Patients were divided into six groups according to epilepsy localization in the temporal lobe (right mesial, right neocortical, left mesial, left neocortical focus) or the frontal lobe (left frontal, right frontal focus). Furthermore, patients with TLE were differentiated according to the criterion hippocampal sclerosis (HS) or lateral-neocortical localization. Overall, the following groups were investigated: left frontal (LF), right frontal (RF), left temporal mesial (LT-mes), left temporal neocortical (LT-neo), right temporal mesial (RT-mes), and right temporal neocortical (RT-neo). In addition, a control group consisting of 16 healthy patients (7 women, 9 men, age range: 20–75 years) without any history of psychiatric or neurologic disorders was included.

Study Design

The study was approved by the local medical ethics committee (Ethikkomission Friedrich-Alexander University). The study was performed in accordance with the code of ethics of the World Medical Association (Declaration of Helsinki) for experiments involving humans. Neuropsychological testing was administered by an experienced neuropsychologist. In this study, an experimental cross-sectional design was used. The independent variable was the localization of epilepsy (temporal or frontal, left or right hemisphere, mesial or neocortical temporal), and the dependent variables were estimation performance and performance in visual object naming.

Measures

To examine the relationship between cognitive estimation and object naming two standardized tests were used: the German “Test zum Kognitiven Schätzen” (test of cognitive estimation, TKS; Brand, Kalbe & Kessler, 2002)[27] and the Boston Naming Test (BNT; Kaplan, Goodglass & Weintraub, 1983).[28] The TKS includes four dimensions (size, weight, number, and time), each with four questions.
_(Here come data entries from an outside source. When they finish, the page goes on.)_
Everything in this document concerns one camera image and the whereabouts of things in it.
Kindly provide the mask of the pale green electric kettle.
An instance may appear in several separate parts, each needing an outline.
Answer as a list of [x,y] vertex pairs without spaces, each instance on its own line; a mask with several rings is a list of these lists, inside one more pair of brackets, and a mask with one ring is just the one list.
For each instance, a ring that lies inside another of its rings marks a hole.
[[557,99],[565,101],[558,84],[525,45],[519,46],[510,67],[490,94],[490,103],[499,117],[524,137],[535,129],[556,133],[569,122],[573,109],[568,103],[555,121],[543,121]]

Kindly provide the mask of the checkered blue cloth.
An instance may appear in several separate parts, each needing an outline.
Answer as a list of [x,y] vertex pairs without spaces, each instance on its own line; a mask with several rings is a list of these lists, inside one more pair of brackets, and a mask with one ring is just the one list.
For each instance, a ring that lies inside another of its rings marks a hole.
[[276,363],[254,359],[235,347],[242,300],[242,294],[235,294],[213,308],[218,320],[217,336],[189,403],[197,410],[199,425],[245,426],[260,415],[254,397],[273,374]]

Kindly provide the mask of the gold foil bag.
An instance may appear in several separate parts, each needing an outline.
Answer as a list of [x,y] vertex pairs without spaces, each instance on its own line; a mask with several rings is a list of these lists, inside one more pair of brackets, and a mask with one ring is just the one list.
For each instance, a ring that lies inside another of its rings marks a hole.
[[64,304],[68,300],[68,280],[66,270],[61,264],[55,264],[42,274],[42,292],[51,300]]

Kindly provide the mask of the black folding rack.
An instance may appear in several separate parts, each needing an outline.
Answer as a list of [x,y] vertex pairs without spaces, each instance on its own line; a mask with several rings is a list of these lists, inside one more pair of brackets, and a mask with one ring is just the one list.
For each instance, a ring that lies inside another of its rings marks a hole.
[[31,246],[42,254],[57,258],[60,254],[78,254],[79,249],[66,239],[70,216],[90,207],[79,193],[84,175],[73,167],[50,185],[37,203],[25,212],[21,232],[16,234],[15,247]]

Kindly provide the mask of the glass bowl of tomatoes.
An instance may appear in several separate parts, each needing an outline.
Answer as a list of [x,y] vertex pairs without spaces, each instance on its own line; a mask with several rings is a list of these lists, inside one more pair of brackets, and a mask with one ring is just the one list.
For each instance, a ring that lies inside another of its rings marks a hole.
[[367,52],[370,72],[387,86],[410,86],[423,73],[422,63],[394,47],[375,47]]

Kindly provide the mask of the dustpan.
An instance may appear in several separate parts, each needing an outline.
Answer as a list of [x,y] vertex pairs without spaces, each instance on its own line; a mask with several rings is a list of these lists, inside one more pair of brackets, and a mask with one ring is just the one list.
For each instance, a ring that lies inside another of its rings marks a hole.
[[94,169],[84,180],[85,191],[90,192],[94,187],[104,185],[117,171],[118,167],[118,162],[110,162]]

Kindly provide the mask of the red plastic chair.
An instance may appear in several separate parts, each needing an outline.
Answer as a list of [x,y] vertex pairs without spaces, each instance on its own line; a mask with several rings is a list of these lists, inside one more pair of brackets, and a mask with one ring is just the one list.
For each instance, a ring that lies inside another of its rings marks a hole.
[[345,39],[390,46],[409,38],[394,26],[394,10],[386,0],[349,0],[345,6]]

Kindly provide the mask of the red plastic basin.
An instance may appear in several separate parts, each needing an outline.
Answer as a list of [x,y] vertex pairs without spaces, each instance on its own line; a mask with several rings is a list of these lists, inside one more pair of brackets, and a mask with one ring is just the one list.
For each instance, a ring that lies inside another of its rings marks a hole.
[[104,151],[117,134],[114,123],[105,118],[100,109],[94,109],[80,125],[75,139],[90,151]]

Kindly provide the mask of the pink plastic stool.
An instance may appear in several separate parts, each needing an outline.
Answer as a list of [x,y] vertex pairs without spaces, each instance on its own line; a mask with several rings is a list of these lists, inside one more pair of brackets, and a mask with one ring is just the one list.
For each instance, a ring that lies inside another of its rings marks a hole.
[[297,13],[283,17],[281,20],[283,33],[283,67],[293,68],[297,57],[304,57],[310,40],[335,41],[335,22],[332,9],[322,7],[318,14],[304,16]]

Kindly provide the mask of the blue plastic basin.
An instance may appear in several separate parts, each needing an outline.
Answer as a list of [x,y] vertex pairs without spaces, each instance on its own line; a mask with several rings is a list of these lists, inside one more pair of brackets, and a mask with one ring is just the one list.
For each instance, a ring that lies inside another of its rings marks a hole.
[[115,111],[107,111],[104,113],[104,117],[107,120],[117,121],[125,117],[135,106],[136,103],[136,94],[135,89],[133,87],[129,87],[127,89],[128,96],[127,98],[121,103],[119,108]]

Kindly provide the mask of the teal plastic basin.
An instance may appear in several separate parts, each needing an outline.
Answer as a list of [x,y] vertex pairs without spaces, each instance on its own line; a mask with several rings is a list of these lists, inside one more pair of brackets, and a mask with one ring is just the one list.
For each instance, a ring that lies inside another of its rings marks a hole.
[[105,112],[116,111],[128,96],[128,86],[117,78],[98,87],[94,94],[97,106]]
An example for an item related to the dimension time is “How long does it take to travel from Hamburg to Munich by train?” Overall test performance was given as the sum score of all correctly estimated items (total score: 16 points). The internal consistency (Cronbach's α) of the TKS is 0.77.[29] The BNT consisted of 60 line drawings that were presented in an order with increasing difficulty. A naming failure was noticed if the patient's response deviated from the target name either semantically or phonologically. Overall test performance was given as the sum score of all incorrectly named items. The internal consistency of the BNT ranged from r = 0.78 to 0.96.[30]

Statistical Analysis

Data analysis was performed using SPSS Statistics 22 (IBM Corp. Released 2013. IBM SPSS Statistics for Windows, Version 22.0. Ehningen, Germany). To detect statistically significant group differences, Welch analysis of variance (Welch-ANOVA) was performed with group as independent factor and performance in the neuropsychological tests BNT and TKS as dependent factors. The ANOVAs were followed by t-tests for independent samples. Furthermore, the correlation between the naming performance in the BNT and the estimation performance in the TKS was examined for patients with focus localization in the left and right hemispheres, respectively. The significance level was set p < 0.05. Demographic and clinical data of the patients and control subjects are presented in [Table 1].

Results

Cognitive Estimation

Analysis of variance regarding estimation performance in the TKS revealed significant differences between the groups (F [6, 36.86] = 5.51, p < 0.01). Post-hoc t-tests showed significantly worse estimation performance for the patient groups RF (t ²⁶ = −2.66, p = 0.01) and RT-mes (t ²⁷ = −3.63, p < 0.01) compared with the control group. [Table 2] specifies mean Z-scores and standard deviations (SD) in the TKS for each group. In patients with LF epilepsy, LT-mes epilepsy, LT-neo epilepsy, and RT-neo epilepsy, no deficit was found. [Fig. 1] illustrates mean Z-scores for cognitive estimation (white bar) and naming (black bar) for all patient groups and the control group.

Object Naming

There was a significant group effect regarding performance in the BNT (F (6, 36.49) = 4.09, p < 0.01). Post-hoc t-tests showed worse performance for the LF (t ²⁵ = −2.20, p < 0.03), LT-mes (t ³² = −3.74, p < 0.01), LT-neo (t ²⁸ = −2.25, p < 0.03), and RT-mes (t ²⁷ = −3.30, p < 0.01) group compared with the control group. As with cognitive estimation in patients with RF epilepsy, no object naming deficit was found in RT-neo epilepsy, [Table 3] specifies mean scores and SD in the BNT for each group.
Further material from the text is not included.